Mindblowing dissertations

We don’t generally see PhD dissertations as an exciting genre to read, and that is wholly our loss. As the publishing landscape of academia is fast being homogenised, the thesis is one of the last places where we have a chance to see the unalloyed brilliance of up and coming researchers. Let me show you using three examples of remarkable theses I have come across in the past years.

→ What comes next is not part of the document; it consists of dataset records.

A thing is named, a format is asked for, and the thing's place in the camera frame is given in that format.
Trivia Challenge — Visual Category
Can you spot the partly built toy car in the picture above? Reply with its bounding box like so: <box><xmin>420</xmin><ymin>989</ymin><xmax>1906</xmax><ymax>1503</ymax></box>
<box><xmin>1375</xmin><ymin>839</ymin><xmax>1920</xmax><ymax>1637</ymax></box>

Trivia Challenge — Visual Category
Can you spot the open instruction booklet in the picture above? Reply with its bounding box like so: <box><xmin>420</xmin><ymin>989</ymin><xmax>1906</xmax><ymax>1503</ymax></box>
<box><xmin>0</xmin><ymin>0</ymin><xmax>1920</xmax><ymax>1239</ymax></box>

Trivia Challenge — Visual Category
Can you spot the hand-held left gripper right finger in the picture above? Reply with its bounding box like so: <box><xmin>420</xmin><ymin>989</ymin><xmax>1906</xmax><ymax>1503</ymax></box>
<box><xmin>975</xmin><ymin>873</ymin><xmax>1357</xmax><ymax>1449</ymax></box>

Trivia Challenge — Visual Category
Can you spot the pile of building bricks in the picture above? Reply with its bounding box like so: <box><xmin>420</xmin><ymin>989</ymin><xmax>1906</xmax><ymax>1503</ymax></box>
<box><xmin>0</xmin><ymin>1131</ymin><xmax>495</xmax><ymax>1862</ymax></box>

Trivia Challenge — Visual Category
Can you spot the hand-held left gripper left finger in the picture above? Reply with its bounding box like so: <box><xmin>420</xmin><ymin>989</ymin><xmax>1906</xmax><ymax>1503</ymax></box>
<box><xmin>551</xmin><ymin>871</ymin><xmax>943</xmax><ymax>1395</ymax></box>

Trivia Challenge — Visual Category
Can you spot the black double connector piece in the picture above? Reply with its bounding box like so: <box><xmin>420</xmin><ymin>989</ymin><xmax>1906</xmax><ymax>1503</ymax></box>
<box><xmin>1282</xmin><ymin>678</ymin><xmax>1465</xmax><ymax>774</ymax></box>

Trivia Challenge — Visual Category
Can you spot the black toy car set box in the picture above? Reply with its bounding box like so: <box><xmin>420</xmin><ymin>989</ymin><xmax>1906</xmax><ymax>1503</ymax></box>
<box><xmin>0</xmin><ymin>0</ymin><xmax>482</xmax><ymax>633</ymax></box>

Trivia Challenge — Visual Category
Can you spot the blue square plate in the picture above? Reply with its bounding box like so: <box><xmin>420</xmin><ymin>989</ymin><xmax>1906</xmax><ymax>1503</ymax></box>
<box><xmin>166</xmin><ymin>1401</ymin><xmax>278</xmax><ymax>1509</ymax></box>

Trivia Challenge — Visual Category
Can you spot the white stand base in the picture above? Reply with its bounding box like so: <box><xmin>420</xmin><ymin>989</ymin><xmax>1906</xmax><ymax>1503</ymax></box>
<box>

Unflattening by Nick Sousanis

I didn’t even know it was even possible to do a PhD dissertation in graphic novel style. And yet here we are. This is a mindblowing work that (my colleagues can attest) I keep raving about. From the back blurb:

Nick Sousanis defies conventional forms of scholarly discourse to offer readers both a stunning work of graphic art and a serious inquiry into the ways humans construct knowledge. Unflattening is an insurrection against the fixed viewpoint. Weaving together diverse ways of seeing drawn from science, philosophy, art, literature, and mythology, it uses the collage-like capacity of comics to show that perception is always an active process of incorporating and reevaluating different vantage points.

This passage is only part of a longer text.